[YOUR GOAL]: Ignoring every picture, transcribe the data in full as it stands.

+ + + + +

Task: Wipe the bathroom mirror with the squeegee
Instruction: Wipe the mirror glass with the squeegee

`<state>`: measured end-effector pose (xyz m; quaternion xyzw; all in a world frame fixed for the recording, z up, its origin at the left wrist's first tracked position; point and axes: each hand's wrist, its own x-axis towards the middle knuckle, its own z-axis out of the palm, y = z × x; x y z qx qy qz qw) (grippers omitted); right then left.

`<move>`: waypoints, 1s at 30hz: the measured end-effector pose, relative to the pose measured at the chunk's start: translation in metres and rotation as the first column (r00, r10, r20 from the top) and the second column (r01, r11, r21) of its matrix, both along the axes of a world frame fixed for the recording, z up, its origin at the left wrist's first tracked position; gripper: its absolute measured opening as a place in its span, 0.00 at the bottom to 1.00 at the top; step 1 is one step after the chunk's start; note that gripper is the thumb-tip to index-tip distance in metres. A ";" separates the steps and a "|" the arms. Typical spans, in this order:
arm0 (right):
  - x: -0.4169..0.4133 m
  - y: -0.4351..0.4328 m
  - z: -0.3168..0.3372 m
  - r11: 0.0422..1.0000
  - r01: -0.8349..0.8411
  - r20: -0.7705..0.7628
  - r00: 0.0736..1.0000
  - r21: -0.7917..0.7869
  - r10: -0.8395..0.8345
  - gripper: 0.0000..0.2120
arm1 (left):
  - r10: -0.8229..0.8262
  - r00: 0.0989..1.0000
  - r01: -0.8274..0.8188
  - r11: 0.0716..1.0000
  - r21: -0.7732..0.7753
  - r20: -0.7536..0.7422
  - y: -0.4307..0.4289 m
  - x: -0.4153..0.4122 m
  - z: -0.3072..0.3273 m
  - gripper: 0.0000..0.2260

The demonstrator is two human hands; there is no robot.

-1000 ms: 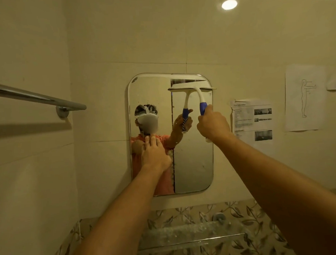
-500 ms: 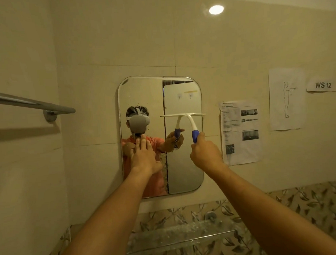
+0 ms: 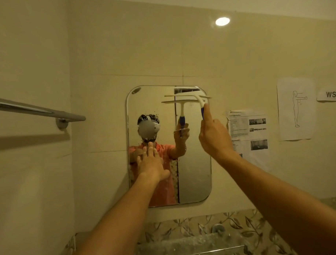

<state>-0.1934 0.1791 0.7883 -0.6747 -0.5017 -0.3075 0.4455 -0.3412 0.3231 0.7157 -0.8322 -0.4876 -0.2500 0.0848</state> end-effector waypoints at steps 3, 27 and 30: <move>-0.005 0.003 0.028 1.000 0.019 0.029 0.999 0.002 -0.019 0.35 | 0.004 1.000 -0.004 1.000 0.011 0.010 0.002 0.000 -0.001 0.50; -0.022 0.025 -0.005 0.997 0.026 -0.093 0.995 -0.078 -0.034 0.32 | 0.015 0.997 -0.006 0.992 0.124 -0.076 0.013 -0.009 -0.010 0.55; -0.024 0.023 -0.024 0.995 0.030 -0.108 0.993 -0.098 -0.040 0.30 | -0.003 0.997 0.012 0.993 0.120 -0.073 0.013 -0.013 -0.010 0.52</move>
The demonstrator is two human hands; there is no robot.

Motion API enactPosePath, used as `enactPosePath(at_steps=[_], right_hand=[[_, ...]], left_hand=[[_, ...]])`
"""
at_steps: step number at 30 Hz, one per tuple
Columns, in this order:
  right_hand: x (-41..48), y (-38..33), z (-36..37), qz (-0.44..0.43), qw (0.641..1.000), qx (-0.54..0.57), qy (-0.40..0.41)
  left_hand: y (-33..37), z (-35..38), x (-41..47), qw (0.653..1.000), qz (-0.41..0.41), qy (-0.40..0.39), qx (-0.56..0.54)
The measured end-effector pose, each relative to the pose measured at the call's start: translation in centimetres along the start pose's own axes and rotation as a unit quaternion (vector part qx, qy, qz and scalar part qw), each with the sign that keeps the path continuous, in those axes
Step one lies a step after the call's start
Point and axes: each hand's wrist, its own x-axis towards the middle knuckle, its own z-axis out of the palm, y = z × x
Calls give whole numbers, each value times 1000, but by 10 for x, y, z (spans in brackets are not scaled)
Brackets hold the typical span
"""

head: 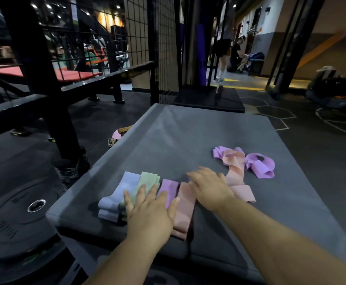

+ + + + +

[OUTPUT OF THE EXERCISE]:
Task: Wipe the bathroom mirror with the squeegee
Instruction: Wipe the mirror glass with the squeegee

`<state>`: measured end-effector pose (xyz m; quaternion xyzw; all in a world frame fixed for the recording, z up, its origin at the left wrist's first tracked position; point and axes: each hand's wrist, its own x-axis towards the middle knuckle, its own z-axis out of the palm, y = z × x; x y z qx qy qz qw) (grippers omitted); right then left.

`<move>`: waypoints, 1s at 30hz: the measured end-effector pose, relative to the pose measured at the chunk's start: translation in metres and rotation as the first column (r00, r10, r20 from the top) and the second column (r01, r11, r21) of its matrix, both along the axes of a world frame fixed for the recording, z up, its origin at the left wrist's first tracked position; gripper: its absolute measured opening as a place in its span, 0.00 at the bottom to 1.00 at the top; step 1 is one step after the chunk's start; note that gripper is the thumb-tip to index-tip distance in metres. A ";" separates the steps and a "|" the arms. Typical spans, in this order:
arm0 (right):
  - x: -0.4169..0.4133 m
  - y: -0.4351..0.4328 m
  - z: -0.3168..0.3372 m
  - r11: 0.0422..1.0000
  - r01: -0.8349..0.8411
  - r20: -0.7705..0.7628
  - r00: 0.0736..1.0000
  - r21: -0.7917..0.7869
  - r10: -0.8395..0.8345
  - gripper: 0.0000..0.2120
arm1 (left):
  - r10: -0.8229..0.8262
  - r00: 0.0989..1.0000
  - r01: -0.8274..0.8188
  - r11: 0.0716..1.0000
  - r21: -0.7732..0.7753
  - r20: -0.7536..0.7422
  - y: -0.4307..0.4289 m
  - x: -0.4153..0.4122 m
  - z: -0.3072..0.3273 m
  - gripper: 0.0000..0.2260

The demonstrator is two human hands; there is no robot.

-1000 ms: 
-500 ms: 
+0 ms: 

<state>-0.1934 0.1791 0.7883 -0.6747 -0.5017 -0.3075 0.4455 -0.3412 0.3231 0.7157 -0.8322 -0.4876 -0.2500 0.0848</state> end-effector waypoints at steps 3, 27 and 30: <move>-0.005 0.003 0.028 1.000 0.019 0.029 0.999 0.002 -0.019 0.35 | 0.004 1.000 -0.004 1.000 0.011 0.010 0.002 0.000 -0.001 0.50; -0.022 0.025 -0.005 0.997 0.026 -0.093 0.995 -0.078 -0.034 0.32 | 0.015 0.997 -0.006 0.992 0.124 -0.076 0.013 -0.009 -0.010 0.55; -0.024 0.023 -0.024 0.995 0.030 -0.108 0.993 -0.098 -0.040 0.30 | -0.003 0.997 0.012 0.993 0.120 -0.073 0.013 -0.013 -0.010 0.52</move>
The demonstrator is two human hands; there is no robot.

Motion API enactPosePath, used as `enactPosePath(at_steps=[_], right_hand=[[_, ...]], left_hand=[[_, ...]])`
"""
at_steps: step number at 30 Hz, one per tuple
Columns, in this order:
  right_hand: x (-41..48), y (-38..33), z (-36..37), qz (-0.44..0.43), qw (0.641..1.000), qx (-0.54..0.57), qy (-0.40..0.41)
  left_hand: y (-33..37), z (-35..38), x (-41..47), qw (0.653..1.000), qz (-0.41..0.41), qy (-0.40..0.39), qx (-0.56..0.54)
The measured end-effector pose, each relative to the pose measured at the call's start: translation in centimetres along the start pose's own axes and rotation as a unit quaternion (vector part qx, qy, qz and scalar part qw), each with the sign that keeps the path continuous, in those axes
Step one lies a step after the call's start
Point and axes: each hand's wrist, its own x-axis towards the middle knuckle, its own z-axis out of the palm, y = z × x
Calls give whole numbers, each value times 1000, but by 10 for x, y, z (spans in brackets are not scaled)
Brackets hold the typical span
"""

head: 

The required response has been given in full.